Exercise goal: Within the listing below, locate all lines containing the word "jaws". Copy each one.
+---+
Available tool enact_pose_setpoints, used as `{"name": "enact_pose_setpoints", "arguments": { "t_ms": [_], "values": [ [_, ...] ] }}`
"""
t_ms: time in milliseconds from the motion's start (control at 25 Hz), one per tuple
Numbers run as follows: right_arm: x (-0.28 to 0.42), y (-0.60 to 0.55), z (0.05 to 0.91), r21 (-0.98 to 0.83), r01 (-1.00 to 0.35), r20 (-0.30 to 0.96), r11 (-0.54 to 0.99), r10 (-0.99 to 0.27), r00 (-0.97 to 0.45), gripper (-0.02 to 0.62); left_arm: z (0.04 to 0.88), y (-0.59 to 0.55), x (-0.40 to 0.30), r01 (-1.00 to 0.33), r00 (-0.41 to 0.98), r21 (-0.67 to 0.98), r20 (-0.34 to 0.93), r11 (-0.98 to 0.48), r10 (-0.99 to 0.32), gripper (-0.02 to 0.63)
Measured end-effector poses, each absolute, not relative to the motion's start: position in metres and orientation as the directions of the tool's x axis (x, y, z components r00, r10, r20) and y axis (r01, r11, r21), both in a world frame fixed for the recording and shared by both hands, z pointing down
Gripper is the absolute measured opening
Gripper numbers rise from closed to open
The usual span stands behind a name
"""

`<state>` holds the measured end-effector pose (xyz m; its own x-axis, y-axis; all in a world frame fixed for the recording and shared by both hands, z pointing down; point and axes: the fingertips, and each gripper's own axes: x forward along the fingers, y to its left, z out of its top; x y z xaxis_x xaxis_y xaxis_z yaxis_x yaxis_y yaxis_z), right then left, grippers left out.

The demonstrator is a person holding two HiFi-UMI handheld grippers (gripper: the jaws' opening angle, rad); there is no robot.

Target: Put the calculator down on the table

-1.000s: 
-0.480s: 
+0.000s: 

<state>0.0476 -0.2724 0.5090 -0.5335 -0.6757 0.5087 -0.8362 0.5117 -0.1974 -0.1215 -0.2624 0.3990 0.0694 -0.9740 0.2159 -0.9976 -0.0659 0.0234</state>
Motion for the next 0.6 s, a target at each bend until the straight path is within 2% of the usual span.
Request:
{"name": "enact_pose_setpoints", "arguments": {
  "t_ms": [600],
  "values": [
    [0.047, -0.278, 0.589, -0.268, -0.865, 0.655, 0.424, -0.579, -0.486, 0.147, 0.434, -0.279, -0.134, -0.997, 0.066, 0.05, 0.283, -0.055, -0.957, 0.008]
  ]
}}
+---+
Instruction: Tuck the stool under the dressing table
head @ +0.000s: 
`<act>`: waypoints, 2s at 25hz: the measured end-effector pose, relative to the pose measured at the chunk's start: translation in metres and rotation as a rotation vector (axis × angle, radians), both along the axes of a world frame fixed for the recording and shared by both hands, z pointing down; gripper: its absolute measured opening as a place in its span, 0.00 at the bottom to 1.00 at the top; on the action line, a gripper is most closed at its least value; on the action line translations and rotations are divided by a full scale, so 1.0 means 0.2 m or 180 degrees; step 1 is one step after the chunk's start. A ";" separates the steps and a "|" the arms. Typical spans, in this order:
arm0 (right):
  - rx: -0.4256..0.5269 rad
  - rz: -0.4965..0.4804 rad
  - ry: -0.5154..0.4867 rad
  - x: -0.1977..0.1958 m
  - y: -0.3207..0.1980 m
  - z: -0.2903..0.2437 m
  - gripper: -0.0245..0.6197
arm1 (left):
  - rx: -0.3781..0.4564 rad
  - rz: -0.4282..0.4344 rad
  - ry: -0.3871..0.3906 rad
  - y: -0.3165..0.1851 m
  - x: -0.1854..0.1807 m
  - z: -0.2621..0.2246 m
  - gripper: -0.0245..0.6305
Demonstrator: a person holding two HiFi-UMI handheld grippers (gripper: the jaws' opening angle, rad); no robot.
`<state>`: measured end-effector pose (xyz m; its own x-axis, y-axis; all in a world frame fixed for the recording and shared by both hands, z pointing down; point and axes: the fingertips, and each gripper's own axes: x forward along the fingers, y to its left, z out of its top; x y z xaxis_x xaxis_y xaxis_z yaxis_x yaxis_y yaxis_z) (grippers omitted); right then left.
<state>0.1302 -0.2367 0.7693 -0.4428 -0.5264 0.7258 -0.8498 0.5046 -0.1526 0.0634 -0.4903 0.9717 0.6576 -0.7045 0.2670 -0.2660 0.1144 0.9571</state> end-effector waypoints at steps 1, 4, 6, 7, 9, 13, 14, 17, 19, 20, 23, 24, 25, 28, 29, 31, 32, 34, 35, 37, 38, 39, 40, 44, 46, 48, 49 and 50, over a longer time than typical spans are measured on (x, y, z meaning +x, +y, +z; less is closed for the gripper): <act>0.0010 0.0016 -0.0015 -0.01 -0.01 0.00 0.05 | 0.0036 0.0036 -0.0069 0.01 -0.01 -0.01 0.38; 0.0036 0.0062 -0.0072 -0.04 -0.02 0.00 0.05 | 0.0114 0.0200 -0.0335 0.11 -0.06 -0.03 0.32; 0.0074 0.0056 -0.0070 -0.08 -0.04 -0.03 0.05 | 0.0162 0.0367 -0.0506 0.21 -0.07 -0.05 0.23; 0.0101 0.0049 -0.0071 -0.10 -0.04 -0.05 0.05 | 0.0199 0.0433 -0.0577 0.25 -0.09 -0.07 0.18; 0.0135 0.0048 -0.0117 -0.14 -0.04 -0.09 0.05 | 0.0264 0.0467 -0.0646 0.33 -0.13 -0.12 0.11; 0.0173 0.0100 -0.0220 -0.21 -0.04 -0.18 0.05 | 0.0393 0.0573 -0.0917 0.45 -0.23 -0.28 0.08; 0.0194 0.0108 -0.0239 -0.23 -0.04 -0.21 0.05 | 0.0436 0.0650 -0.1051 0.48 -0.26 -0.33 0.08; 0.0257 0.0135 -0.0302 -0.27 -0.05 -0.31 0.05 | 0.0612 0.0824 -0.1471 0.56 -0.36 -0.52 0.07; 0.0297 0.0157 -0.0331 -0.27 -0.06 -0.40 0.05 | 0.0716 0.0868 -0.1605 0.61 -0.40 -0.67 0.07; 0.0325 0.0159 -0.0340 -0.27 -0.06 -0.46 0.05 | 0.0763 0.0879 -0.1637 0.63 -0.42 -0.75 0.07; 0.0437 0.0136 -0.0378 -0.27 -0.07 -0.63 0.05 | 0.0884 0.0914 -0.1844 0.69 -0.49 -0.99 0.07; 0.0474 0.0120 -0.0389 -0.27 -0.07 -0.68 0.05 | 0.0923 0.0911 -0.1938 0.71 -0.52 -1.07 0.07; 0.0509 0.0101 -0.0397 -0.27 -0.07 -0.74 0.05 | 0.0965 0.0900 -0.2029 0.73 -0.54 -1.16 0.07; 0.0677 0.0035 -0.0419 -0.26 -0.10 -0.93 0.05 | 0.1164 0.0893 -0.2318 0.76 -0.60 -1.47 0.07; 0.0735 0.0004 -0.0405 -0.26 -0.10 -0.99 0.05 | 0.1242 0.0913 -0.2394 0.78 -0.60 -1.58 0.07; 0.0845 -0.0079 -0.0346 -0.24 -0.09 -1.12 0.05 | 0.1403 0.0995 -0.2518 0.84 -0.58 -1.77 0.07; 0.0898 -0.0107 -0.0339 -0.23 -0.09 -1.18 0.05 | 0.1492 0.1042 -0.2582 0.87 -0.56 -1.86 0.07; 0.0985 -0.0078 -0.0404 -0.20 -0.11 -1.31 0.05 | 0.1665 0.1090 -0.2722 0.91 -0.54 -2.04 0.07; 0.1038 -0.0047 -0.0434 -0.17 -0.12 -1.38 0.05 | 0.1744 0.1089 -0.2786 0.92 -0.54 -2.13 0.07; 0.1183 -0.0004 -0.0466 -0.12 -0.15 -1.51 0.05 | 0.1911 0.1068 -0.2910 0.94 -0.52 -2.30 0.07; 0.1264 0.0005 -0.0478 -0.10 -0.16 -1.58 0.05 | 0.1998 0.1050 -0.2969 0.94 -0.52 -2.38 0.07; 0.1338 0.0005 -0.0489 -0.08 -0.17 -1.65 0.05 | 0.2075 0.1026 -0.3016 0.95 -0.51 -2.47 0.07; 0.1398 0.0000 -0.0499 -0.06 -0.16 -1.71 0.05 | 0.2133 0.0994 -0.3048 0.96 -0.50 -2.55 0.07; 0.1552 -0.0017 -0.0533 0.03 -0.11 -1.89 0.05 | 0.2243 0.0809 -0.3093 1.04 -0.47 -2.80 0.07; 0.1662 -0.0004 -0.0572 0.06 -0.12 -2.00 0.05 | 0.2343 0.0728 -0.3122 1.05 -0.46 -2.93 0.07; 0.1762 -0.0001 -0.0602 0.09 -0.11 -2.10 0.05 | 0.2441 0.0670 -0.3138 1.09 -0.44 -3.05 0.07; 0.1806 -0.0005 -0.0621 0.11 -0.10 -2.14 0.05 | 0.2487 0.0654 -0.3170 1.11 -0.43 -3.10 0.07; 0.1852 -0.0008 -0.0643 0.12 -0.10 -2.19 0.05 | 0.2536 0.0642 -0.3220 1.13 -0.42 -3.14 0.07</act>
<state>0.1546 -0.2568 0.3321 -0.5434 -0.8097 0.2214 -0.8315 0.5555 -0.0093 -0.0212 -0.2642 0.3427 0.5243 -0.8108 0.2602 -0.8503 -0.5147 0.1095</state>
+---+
Solution for this problem:
The demonstrator is a person holding two HiFi-UMI handheld grippers (gripper: the jaws' opening angle, rad); there is no robot.
Demonstrator: a person holding two HiFi-UMI handheld grippers (gripper: the jaws' opening angle, rad); no robot.

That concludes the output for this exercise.